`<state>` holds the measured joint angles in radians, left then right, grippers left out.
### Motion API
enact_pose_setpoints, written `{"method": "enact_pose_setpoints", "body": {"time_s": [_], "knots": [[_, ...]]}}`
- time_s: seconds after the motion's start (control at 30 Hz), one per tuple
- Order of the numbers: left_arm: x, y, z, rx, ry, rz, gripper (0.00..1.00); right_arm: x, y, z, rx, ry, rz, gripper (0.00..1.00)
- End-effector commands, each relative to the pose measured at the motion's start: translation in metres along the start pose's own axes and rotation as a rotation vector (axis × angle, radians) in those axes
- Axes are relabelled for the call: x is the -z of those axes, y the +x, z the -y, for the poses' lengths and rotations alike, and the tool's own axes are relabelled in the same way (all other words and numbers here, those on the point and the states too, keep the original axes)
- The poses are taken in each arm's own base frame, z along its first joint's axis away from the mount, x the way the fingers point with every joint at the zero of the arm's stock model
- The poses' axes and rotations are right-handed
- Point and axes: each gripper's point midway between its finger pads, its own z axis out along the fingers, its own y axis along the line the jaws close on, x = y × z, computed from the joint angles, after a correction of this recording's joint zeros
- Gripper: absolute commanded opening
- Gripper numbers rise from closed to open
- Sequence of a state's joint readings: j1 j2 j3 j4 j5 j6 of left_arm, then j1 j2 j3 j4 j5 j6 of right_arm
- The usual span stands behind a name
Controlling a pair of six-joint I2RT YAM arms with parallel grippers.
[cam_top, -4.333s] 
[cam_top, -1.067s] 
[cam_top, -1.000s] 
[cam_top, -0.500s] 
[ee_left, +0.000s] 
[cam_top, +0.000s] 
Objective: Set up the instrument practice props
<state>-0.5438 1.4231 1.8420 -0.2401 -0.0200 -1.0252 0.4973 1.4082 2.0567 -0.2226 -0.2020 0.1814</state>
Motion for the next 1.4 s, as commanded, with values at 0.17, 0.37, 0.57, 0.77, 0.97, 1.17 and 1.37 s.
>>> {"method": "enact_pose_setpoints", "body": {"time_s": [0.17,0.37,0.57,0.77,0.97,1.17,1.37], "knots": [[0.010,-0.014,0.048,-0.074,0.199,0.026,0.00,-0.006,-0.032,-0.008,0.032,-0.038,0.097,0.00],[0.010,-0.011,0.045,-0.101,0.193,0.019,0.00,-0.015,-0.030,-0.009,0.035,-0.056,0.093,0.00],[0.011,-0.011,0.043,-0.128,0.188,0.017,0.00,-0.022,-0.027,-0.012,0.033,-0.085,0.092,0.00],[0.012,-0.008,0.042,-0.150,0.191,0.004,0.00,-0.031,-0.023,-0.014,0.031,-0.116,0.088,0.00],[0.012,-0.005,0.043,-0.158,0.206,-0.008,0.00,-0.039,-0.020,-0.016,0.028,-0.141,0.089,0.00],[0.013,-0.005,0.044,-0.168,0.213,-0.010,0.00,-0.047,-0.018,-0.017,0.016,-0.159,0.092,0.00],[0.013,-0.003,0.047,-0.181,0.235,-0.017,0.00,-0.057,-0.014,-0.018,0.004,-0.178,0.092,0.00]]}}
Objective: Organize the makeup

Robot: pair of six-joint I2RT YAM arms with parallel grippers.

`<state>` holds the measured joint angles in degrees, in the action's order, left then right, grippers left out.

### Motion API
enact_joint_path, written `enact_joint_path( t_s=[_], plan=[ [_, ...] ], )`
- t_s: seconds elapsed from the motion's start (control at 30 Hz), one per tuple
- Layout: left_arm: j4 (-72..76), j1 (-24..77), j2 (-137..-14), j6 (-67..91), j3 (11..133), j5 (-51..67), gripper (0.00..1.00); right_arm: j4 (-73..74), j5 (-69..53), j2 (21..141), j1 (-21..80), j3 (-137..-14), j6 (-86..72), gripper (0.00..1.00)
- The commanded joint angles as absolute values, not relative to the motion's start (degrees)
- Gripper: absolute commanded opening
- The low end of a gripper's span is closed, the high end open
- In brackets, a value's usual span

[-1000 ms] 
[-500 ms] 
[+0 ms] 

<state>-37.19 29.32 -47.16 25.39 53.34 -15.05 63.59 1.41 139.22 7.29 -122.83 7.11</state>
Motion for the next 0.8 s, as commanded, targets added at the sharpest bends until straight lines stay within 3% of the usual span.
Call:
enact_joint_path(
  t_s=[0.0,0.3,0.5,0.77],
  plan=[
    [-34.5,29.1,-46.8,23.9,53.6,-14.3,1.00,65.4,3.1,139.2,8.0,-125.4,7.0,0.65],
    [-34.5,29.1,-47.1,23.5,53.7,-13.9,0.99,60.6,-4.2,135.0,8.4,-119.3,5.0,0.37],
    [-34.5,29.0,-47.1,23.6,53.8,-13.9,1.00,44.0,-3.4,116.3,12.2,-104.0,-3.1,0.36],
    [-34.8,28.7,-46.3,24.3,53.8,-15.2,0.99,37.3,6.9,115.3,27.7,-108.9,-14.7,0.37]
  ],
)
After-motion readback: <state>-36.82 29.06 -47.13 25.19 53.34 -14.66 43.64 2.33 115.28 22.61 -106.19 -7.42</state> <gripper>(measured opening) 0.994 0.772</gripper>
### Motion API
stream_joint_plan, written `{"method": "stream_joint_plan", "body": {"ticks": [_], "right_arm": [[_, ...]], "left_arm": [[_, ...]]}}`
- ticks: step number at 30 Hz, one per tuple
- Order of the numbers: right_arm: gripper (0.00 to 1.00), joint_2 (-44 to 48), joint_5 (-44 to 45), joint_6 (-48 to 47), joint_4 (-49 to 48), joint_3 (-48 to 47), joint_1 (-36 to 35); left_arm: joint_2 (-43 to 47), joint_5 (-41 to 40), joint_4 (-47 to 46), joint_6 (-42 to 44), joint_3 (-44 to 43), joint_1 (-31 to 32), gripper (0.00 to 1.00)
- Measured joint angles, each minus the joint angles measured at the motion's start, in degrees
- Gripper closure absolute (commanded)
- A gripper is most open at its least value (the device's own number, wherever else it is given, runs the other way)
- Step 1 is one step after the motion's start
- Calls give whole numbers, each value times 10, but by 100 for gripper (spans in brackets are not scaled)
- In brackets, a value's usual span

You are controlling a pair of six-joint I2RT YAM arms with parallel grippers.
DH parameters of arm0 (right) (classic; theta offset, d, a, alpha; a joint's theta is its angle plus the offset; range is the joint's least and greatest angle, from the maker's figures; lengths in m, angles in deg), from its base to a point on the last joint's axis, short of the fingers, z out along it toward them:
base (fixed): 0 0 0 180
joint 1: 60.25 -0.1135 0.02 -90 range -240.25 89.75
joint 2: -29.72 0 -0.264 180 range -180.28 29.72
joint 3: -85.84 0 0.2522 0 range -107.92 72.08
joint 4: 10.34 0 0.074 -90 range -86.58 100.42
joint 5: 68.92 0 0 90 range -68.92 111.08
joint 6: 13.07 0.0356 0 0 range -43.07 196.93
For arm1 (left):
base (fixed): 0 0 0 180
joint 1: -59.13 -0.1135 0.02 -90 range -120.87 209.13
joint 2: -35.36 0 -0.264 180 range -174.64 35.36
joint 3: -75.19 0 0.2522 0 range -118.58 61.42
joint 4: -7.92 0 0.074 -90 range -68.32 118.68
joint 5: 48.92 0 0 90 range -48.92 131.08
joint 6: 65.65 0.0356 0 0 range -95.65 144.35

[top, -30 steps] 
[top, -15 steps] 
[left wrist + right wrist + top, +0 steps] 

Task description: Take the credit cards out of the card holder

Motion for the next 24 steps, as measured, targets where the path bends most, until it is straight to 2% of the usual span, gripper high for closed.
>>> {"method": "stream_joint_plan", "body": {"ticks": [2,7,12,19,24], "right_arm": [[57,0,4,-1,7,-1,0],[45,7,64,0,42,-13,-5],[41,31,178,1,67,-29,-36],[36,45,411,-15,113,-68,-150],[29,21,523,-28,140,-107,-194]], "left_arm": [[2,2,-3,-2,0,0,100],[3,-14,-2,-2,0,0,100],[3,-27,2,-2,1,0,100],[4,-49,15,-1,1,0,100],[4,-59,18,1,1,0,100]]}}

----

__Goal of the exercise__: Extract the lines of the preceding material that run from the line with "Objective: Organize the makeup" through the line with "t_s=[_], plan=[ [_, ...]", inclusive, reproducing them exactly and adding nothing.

__Reply to the exercise__:
Objective: Organize the makeup

Robot: pair of six-joint I2RT YAM arms with parallel grippers.

`<state>` holds the measured joint angles in degrees, in the action's order, left then right, grippers left out.

### Motion API
enact_joint_path, written `enact_joint_path( t_s=[_], plan=[ [_, ...] ], )`

For this exercise, nothing more remains to be given.